A court detention memo states that after the DEA agents interviewed the doctor at her Staten Island home to ask her why she issued nine prescriptions for oxycodone to a deceased patient (after the date of his death), she and Smith discussed fixing medical files to make them look like the medical office always credentials patients by acquiring their identification card whenever oxycodone was prescribed.

The government says the doctor posed as a modest medical professional in one of the poorest neighborhoods in Brooklyn while leading an eight-figure drug campaign.

Frank A. Tarentino, Special Agent-in-Charge, Drug Enforcement Administration, New York Division (DEA) said, “This structured drug trafficking ring’s operations started in a doctor’s office and ended with $24 million worth of diverted oxycodone on the streets.”  

The indictment comes on the same day that Mayor Eric Adams signed legislation called Intro 56 to help prevent users from overdosing on drugs at clubs, concerts, and other nightlife venues.

The city will now provide free naloxone kits of Narcan to venues in New York City to administer in the case of an opioid overdose.

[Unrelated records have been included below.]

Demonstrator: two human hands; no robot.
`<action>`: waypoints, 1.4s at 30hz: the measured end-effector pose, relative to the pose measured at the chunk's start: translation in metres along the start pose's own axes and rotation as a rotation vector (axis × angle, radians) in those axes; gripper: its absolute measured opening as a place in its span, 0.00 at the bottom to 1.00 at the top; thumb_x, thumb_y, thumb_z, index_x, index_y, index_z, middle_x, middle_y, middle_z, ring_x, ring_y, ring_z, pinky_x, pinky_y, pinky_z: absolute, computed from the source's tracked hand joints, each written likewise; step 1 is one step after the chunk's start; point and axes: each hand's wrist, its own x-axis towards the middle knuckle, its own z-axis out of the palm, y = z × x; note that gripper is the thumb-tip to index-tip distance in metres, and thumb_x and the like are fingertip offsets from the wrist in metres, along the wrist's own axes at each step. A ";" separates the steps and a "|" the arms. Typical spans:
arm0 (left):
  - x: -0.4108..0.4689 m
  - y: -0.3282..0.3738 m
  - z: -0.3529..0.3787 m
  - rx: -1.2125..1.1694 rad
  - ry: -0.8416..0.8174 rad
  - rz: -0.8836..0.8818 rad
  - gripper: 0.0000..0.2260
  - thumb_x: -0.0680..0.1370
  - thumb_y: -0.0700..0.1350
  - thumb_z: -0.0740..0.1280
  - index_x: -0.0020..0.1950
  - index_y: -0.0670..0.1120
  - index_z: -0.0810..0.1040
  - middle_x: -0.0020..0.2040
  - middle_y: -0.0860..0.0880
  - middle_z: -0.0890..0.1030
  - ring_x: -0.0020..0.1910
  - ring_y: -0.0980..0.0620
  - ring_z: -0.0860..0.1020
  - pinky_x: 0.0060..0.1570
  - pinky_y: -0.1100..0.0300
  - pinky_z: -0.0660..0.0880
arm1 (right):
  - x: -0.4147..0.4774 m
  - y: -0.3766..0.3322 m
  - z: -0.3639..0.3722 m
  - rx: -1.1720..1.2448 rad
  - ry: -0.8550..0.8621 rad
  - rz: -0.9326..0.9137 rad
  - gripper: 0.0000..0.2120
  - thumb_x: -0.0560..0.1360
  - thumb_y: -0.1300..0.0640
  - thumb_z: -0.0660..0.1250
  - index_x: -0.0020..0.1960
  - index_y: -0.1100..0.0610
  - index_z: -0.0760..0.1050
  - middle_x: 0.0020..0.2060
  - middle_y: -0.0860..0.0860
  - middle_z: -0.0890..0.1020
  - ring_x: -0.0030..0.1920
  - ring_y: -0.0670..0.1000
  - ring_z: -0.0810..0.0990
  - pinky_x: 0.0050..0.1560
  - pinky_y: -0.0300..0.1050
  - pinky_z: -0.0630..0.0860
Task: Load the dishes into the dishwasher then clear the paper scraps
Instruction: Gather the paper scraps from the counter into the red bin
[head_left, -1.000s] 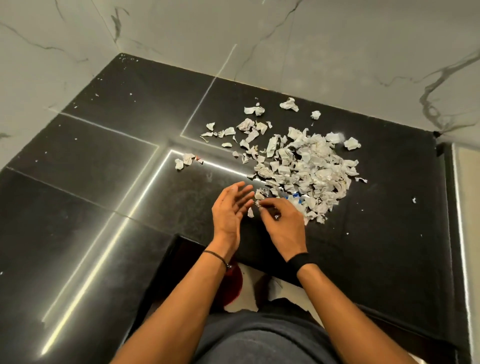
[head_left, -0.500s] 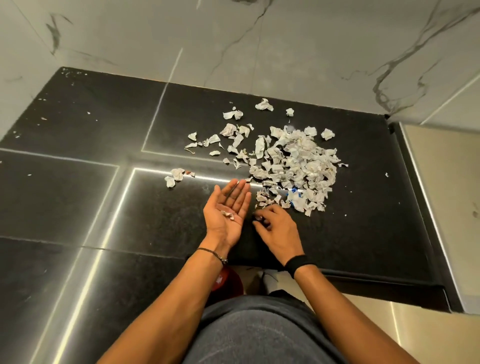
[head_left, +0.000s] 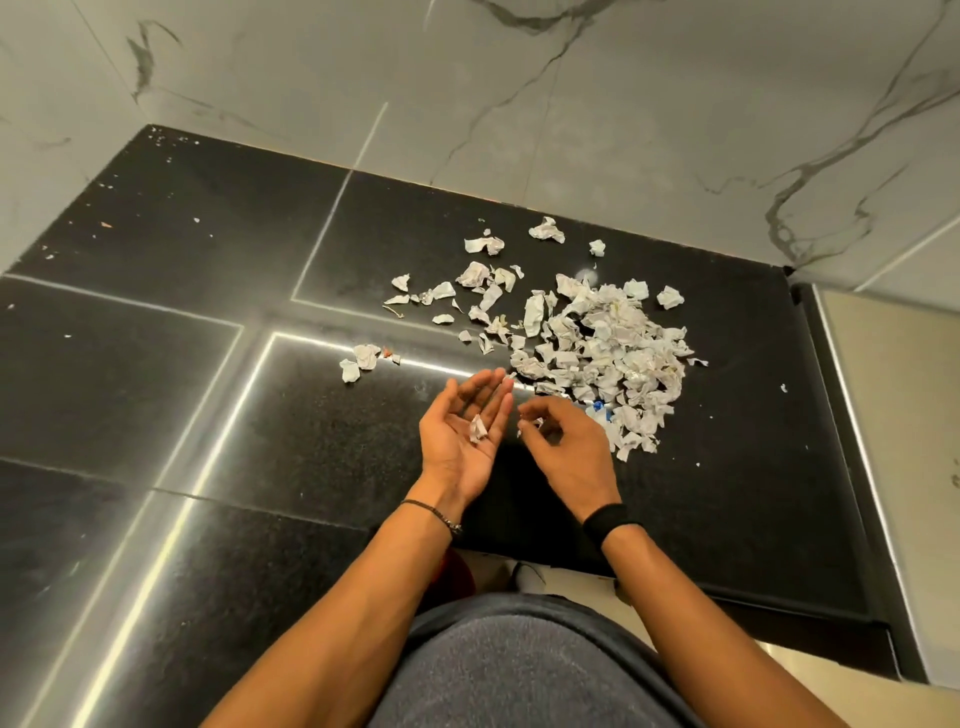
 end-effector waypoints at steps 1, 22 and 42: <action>0.001 0.002 -0.001 -0.008 0.005 0.012 0.17 0.84 0.48 0.60 0.58 0.36 0.81 0.64 0.36 0.81 0.63 0.41 0.81 0.61 0.52 0.80 | 0.001 0.009 0.000 -0.085 -0.035 -0.027 0.08 0.76 0.58 0.72 0.53 0.50 0.81 0.47 0.42 0.82 0.43 0.44 0.79 0.48 0.44 0.78; 0.001 0.023 0.004 -0.111 0.112 0.323 0.15 0.84 0.49 0.61 0.58 0.39 0.81 0.59 0.40 0.84 0.61 0.44 0.83 0.61 0.54 0.79 | 0.037 0.017 0.004 -0.103 -0.179 -0.142 0.09 0.76 0.60 0.72 0.56 0.52 0.82 0.48 0.46 0.82 0.43 0.41 0.77 0.49 0.32 0.72; -0.027 0.050 -0.031 -0.255 0.155 0.346 0.16 0.84 0.48 0.61 0.60 0.37 0.80 0.59 0.38 0.84 0.59 0.42 0.84 0.62 0.52 0.79 | 0.066 0.011 0.036 0.108 -0.136 0.008 0.07 0.78 0.61 0.70 0.55 0.53 0.81 0.46 0.45 0.83 0.47 0.38 0.79 0.53 0.39 0.79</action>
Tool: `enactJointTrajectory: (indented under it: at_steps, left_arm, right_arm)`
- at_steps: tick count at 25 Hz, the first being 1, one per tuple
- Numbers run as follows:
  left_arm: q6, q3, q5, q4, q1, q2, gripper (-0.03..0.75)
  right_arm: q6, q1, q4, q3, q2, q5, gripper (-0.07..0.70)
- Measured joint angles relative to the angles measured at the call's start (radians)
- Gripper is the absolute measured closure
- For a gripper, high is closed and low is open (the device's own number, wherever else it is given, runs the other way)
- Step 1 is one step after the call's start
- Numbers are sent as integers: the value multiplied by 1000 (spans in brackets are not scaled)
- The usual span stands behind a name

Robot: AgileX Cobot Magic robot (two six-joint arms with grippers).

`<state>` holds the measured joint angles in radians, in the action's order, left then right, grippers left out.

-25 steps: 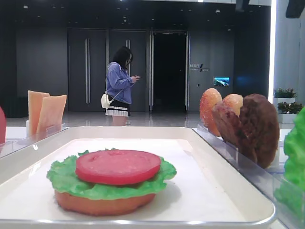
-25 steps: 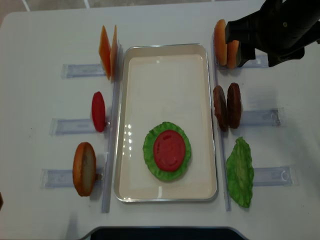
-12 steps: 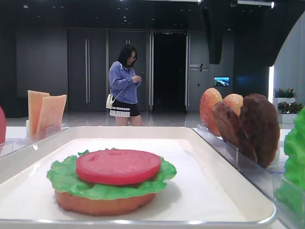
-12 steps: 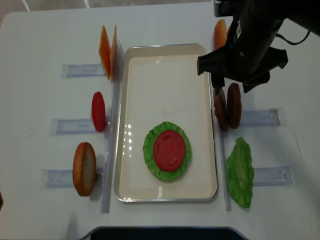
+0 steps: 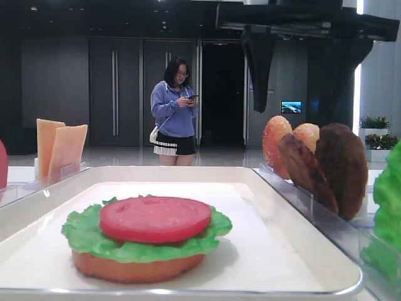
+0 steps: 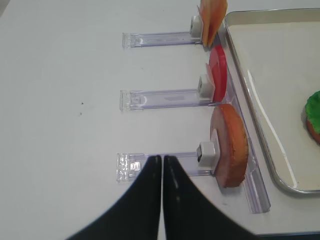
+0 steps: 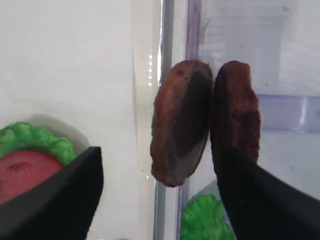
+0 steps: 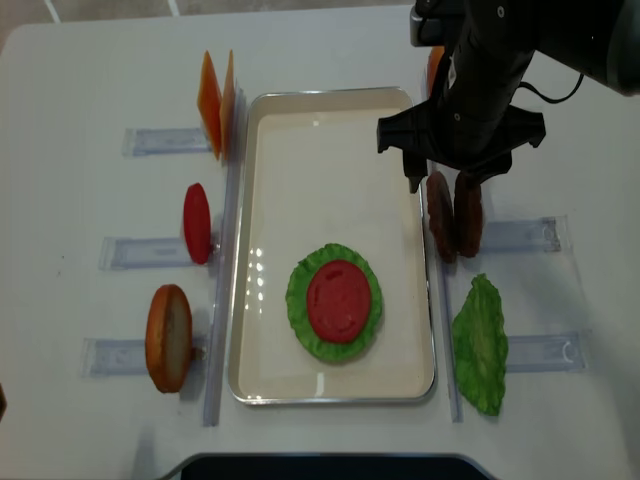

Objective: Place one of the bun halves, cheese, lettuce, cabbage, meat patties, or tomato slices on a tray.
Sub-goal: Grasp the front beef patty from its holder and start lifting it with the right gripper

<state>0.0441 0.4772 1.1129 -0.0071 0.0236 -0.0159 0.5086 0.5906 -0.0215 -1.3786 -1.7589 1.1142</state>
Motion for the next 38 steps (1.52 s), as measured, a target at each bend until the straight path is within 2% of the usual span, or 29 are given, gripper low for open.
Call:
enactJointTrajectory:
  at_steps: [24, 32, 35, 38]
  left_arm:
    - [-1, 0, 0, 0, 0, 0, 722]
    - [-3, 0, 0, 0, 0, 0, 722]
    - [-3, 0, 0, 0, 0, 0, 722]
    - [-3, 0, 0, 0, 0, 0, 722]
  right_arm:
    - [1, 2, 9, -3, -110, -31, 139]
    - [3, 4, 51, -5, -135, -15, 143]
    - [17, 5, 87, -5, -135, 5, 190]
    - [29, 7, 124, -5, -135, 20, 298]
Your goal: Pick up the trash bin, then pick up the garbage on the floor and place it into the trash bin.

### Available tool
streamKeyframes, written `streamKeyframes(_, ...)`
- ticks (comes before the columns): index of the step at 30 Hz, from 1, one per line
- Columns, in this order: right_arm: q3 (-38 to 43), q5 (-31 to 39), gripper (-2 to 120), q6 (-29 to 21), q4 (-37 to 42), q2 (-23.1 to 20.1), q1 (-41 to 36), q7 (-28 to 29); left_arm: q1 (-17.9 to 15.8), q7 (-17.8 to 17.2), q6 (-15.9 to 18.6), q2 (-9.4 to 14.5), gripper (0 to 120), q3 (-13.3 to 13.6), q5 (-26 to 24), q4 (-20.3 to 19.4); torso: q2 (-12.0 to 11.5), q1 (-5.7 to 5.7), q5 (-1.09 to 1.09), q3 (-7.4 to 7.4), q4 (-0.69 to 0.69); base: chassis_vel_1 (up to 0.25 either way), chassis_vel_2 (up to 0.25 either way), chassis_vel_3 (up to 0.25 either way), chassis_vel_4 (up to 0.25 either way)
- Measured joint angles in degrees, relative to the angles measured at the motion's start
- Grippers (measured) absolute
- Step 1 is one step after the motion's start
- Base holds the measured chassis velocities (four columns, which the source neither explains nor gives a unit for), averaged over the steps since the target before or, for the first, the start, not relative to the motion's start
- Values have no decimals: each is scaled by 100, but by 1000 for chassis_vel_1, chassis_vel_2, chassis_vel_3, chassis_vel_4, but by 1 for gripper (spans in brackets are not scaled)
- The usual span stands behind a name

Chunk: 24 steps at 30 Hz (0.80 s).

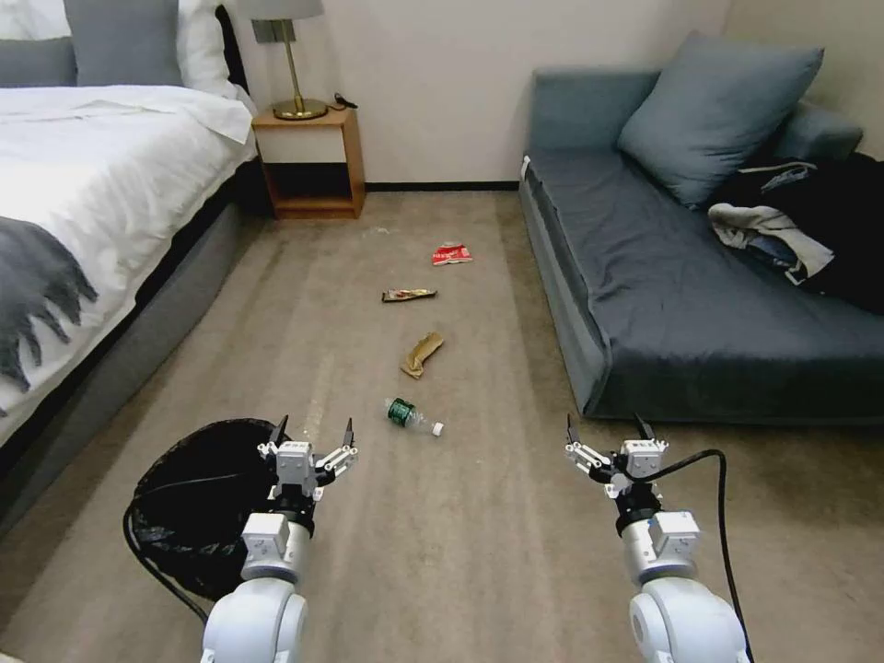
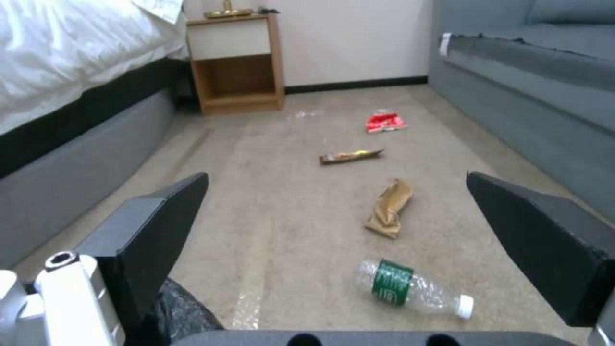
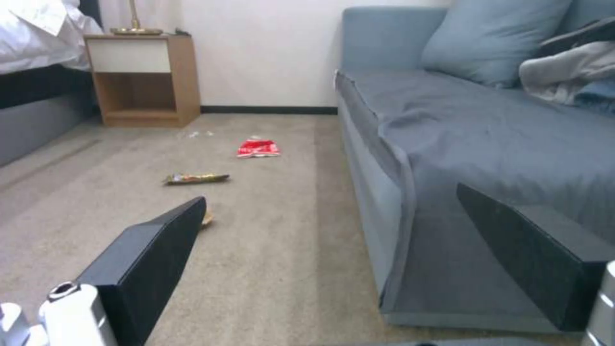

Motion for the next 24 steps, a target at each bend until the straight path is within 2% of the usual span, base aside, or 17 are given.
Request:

According to a release from the mayor’s office, “Naloxone is a safe medication that can be used to reverse the effects of an opioid overdose. At a time when yet to be released overdose deaths from 2021 are expected to exceed 2020, which saw the highest number of overdoses since record keeping began, this bill will put lifesaving tools into the hands of more New Yorkers and train them on how to save lives.”

Mayor Adams stated, “The overdose crisis has been inflicting pain and heartache on our city for too long, so now is the time to take action.”

“One of our city’s residents loses their life to an overdose every three hours, so it is essential we use every tool in our arsenal to tackle this crisis,” he said. “By providing Narcan kits to New York City nightlife establishments and educating staff on how to use it in the event of an overdose, we will save lives, and build a healthier, safer city for all.”

The mayor lamented the city has “lost too many New Yorkers to overdoses and too many families and communities have been torn apart, and while this law will not bring back those we have lost, if it can save a single life it is worth it.”